Sexto, a questão da segurança nacional. Ao que tudo indica, será fundamental em futuro próximo o debate sobre a biodefesa nacional, isto é, um conjunto de medidas em proteção à saúde pública nacional em hipóteses de pandemias e desastres naturais.  Neste aspecto, a segurança nacional está associada também à saúde pública nacional.  Alguns especialistas sugerem a realocação de recursos do setor de defesa para o setor da saúde pública. Neste tema da conexão entre saúde pública e saúde nacional, os Estados Unidos já contam com legislação mais avançada sobre o tema, comparando-se ao Brasil. Há inclusive projetos de lei norte-americanos que atribuem a responsabilidade à agência federal sobre alimentos e medicamentos (FDA) para controlar o estoque nacional de produtos, medicamentos e equipamentos no setor da saúde pública. Portanto, de lege ferenda, é importante atualizar a legislação brasileira neste aspecto. Em especial, é importante a atuação coordenada da Federação brasileira (governos federal, estaduais e municipais), em medidas de prevenção à pandemia do coronavírus, bem como de sincronização das medidas de política pública de vigilância sanitária.

Conclusões

A pandemia global do coronavírus representa forte abalo na liderança global dos Estados Unidos, o país sairá com o maior número de mortes.  Mas, a China será ainda o maior fornecedor global de medicamentos e equipamentos de proteção individual à saúde (máscaras, ventiladores mecânicos). Não se sabe exatamente qual será a posição estratégia do Brasil diante dos Estados Unidos e da China, em defesa dos interesses nacionais de proteção ao povo brasileiro.  Neste contexto, em qualquer país, para além da atuação dos governos, é fundamental a atuação das empresas em soluções eficientes para equacionar os problemas relacionados à pandemia.  Estas soluções devem advir de diversos segmentos industriais (biofarmacêutico – testes laboratoriais de identificação do vírus, medicamentos e vacinas), empresas de logística de suporte à distribuição de mercadorias, empresas de tecnologia que oferecem tecnologia de monitoramento e rastreamento do vírus, empresas fornecedoras de ventiladores mecânicos e máscaras de proteção, empresas fornecedores de produtos de higienização, entre outras. O tema mostra a necessidade urgente para o despertar da nação brasileira quanto às questões associadas à cadeia global de suprimentos de remédios e equipamentos de proteção à saúde, bem como a geopolítica e geoeconomia envolvidas e necessidade de fortalecimento da indústria doméstica nacional

[1] Sobre as políticas de desenvolvimento da indústria farmacêutica da India, ver: Françoso, Mariane, Santos e Strachman, Eduardo. A indústria farmacêutica no Brasil e na India: um estudo comparativo. Revista de Economia, v. 39, p. 91-112, jan/abril 2012, Editora UFPR.

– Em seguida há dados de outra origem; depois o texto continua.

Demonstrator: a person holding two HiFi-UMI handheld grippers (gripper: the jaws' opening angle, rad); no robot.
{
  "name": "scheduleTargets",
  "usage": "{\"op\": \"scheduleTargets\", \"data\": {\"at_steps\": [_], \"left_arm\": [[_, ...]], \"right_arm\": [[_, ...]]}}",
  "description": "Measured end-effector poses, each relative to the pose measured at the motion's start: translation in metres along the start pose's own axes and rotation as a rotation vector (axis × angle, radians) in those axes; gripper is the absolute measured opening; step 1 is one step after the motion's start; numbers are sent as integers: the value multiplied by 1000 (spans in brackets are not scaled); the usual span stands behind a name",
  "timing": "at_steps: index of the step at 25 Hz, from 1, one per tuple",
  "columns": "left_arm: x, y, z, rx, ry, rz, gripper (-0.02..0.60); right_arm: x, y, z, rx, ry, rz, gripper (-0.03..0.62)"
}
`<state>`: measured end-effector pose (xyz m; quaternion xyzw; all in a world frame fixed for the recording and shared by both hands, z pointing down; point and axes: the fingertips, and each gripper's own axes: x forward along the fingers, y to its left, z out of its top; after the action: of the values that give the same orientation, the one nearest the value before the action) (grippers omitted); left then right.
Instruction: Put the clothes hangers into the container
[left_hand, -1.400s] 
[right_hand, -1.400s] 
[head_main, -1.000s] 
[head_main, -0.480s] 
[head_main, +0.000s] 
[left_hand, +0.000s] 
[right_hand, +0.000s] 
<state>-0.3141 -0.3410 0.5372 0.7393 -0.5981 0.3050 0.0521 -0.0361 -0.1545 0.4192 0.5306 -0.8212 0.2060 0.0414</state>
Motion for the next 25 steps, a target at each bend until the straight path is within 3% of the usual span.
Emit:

[2] Comission implementing regulation (EU) 2020/402 of 14 de march 2020 making the exportation of certain products subject to the production of an export authorization.

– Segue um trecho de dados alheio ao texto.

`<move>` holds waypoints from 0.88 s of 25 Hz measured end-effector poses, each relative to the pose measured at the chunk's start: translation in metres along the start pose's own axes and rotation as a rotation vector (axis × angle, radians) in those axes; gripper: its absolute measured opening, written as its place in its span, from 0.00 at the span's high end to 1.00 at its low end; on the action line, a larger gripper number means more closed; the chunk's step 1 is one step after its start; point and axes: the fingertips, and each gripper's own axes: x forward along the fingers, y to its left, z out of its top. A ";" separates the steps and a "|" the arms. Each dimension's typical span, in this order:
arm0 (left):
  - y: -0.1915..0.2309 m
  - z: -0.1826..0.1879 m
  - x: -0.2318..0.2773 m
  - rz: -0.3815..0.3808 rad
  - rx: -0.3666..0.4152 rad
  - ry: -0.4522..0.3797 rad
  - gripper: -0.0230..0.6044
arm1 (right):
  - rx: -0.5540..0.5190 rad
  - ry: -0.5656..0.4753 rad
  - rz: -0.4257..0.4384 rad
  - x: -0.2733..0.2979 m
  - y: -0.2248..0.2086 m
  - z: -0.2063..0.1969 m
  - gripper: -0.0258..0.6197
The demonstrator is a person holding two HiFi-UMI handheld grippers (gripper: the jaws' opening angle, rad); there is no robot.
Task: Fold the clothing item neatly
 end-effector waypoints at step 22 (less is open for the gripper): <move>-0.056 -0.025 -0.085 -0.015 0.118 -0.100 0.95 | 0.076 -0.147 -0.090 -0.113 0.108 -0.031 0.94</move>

[3] Managing risk and facilitating trade in the COVID – 19 Pandemic.

[4] Lei n 13.993, de 23 de abril de 2020, que dispõe sobre a proibição de exportações de produtos médicos, hospitalares e de higiene essenciais ao combate à epidemia de coronavírus no Brasil. Dentre os produtos objeto de proibição de exportação: equipamentos de proteção individual (luva látex, avental, óculos de proteção, máscara cirúrgica, protetor facial), ventilador pulmonar mecânico e circuitos, camas hospitalares e monitores multiparâmetro.